Strode called up the log on one of his displays. Martinez copied it to his sleeve display and asked Strode to accompany him on a brief tour to a lower deck. He paused by one of the deck access panels, marked by a trompe l’oeil niche on the wall, with Jukes’s painting of a graceful one-handled vase. Martinez looked again at the annotation in the 77–12.
“According to your log,” Martinez said, “you’ve replaced the transformer under Main Access 8-14. Open the access, please.”
Not looking the least bit pleased, Strode tapped codes into the access locks and the floor panel rose on its pneumatics. An electric hum shivered up through the deck. The scent of grease and ozone rose from the utility compartment, and lights came on automatically.
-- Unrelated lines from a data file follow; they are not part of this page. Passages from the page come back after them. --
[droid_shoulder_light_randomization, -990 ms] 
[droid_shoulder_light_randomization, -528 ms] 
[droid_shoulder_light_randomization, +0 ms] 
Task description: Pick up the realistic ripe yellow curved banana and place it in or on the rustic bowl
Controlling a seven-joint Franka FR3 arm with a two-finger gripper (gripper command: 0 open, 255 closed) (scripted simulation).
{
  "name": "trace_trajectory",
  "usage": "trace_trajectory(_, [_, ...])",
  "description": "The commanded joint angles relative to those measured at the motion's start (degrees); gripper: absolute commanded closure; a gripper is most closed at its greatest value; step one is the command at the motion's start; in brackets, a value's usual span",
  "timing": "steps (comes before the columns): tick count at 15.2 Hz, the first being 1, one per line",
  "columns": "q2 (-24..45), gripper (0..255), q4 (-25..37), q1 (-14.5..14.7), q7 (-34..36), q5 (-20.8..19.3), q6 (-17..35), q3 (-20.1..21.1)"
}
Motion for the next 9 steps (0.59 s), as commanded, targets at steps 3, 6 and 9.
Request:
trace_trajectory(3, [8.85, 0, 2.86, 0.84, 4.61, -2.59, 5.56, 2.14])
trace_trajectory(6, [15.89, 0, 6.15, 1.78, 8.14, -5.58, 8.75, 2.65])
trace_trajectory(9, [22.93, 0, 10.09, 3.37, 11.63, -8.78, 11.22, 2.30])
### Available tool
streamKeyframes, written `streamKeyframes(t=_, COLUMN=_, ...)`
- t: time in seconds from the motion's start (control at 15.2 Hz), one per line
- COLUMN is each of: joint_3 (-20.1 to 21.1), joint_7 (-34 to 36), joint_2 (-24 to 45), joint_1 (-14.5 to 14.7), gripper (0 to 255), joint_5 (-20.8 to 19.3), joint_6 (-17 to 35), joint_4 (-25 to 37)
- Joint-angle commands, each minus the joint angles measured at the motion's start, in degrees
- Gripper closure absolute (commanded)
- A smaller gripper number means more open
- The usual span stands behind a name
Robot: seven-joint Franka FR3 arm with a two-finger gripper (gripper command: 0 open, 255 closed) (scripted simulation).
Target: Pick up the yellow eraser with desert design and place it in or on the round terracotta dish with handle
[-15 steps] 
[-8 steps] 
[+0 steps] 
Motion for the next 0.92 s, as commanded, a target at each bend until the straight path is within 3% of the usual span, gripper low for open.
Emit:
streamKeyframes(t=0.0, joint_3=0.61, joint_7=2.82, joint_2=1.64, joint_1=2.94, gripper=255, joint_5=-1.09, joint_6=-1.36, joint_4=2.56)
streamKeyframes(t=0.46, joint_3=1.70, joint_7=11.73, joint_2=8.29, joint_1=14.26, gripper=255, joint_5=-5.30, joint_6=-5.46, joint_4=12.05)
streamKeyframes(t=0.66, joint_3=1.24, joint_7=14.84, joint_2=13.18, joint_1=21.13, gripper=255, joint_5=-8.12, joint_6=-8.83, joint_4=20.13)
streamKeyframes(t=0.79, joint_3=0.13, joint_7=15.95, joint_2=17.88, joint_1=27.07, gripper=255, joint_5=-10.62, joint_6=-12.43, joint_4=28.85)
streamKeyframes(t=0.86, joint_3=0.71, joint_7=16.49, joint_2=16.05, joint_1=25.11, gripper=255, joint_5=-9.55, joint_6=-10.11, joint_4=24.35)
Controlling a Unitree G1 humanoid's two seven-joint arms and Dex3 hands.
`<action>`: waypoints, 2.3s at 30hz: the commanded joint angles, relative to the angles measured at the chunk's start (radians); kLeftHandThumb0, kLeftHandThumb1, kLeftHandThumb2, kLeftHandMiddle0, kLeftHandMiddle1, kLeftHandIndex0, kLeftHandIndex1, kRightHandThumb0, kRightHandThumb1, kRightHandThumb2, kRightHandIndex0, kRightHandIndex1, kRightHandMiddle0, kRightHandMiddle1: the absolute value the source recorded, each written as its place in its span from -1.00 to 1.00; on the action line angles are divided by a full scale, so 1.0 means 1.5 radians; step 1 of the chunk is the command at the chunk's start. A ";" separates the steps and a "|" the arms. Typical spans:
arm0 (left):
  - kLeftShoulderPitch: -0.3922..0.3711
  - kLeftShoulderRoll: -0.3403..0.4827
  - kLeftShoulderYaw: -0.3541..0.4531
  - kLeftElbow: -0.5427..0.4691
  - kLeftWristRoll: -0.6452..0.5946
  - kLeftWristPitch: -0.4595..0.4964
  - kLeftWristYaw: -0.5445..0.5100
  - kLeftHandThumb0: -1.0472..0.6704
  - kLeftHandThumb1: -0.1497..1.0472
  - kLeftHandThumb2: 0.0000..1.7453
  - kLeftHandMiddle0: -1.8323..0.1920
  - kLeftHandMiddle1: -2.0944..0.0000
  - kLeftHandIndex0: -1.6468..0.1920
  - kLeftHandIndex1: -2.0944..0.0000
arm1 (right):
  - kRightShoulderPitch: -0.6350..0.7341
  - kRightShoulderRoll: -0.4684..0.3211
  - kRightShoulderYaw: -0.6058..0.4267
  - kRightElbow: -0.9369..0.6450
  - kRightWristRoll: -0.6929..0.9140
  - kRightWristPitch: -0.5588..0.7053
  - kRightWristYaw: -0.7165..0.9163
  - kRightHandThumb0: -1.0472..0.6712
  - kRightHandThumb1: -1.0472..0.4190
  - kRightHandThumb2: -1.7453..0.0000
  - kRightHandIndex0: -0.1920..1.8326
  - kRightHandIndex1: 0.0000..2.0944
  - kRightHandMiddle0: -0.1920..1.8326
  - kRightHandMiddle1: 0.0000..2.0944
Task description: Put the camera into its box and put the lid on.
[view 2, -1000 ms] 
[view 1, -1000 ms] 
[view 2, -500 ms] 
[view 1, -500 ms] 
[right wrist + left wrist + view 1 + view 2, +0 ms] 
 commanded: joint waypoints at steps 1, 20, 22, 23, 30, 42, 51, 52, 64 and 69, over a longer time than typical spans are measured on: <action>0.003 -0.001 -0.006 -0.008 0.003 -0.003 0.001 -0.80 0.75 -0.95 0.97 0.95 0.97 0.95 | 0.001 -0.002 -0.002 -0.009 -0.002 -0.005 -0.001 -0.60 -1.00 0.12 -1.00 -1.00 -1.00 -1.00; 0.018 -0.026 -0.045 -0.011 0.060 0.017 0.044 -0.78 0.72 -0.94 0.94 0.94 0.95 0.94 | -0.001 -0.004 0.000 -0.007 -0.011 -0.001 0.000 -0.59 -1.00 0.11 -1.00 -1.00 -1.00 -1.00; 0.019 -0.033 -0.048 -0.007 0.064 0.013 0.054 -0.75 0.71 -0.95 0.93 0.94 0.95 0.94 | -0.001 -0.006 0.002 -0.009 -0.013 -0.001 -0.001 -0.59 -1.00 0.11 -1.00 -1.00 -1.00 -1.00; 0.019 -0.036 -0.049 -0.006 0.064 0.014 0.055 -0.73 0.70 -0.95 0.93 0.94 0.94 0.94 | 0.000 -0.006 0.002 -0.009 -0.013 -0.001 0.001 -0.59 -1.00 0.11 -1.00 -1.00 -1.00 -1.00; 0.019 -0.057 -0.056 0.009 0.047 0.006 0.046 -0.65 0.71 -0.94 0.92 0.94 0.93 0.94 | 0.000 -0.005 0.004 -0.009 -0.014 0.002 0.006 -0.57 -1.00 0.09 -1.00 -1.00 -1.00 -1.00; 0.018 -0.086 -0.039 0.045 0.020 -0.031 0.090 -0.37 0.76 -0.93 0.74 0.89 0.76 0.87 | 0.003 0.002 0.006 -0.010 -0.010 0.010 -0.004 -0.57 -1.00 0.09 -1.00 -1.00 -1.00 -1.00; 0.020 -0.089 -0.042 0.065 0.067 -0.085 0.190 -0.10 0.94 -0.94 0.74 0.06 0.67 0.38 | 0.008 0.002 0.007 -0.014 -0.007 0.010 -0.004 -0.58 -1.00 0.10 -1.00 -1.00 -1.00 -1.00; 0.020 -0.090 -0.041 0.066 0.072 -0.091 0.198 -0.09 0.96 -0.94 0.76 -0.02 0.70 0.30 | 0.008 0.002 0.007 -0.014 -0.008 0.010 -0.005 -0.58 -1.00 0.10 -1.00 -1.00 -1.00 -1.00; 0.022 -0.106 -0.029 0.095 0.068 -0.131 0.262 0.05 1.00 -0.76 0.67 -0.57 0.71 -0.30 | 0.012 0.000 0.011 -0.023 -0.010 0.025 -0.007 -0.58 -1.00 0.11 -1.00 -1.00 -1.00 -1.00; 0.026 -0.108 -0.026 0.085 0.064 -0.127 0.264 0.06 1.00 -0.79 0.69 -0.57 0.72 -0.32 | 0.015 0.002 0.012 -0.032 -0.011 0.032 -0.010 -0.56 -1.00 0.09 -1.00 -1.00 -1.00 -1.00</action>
Martinez turned to Lord Phillips. “My lord,” he said, “would you be so kind as to go into the compartment and read me the serial number on the transformer.”
Without offering a word, Phillips slid through the deck access. Crouched in the narrow space, he found the serial number and read it off.
The number wasn’t the same as in Strode’s 77–12.
“Thank you, Lord Lieutenant,” Martinez said, staring hard into Strode’s fixed, angry face. “You can come up now.”
Phillips rose and brushed grime off his dress trousers.
“Close the access, please,” Martinez said.
Strode did so.
“Strode,” Martinez said, “you are reprimanded for yarning your log. Iwill check the 77-12s, and from this point forward I will check yours in particular.”
Sullen anger still burned in Strode’s eyes. “My lord,” he said, “the serial number was…provisional. I hadn’t had the chance to check the correct number.”
“See that your logs are less provisional in the future,” Martinez said. “I’d rather have no information at all than information that’s misleading. You are dismissed.”
He walked off while Marsden was still noting the reprimand on his datapad. Phillips followed.
“You’ll have to check those logs yourself, Lieutenant,” Martinez told him. “Those forms are going to be full of yarns otherwise.”
“Yes, my lord,” Phillips murmured.
“Come to my office for coffee,” Martinez said.
The coffee break was not a success. Martinez knew that Phillips was one of Fletcher’s protégés, that the Phillips clan were clients to the Gombergs, and that Phillips, like Fletcher, had been born on Sandama, though like the captain, he’d spent most of his life on Zanshaa. Martinez hoped to discuss Fletcher, but Phillips’s responses were barely audible, and so terse and monosyllabic that Martinez gave up the task as hopeless and sent Phillips about his business.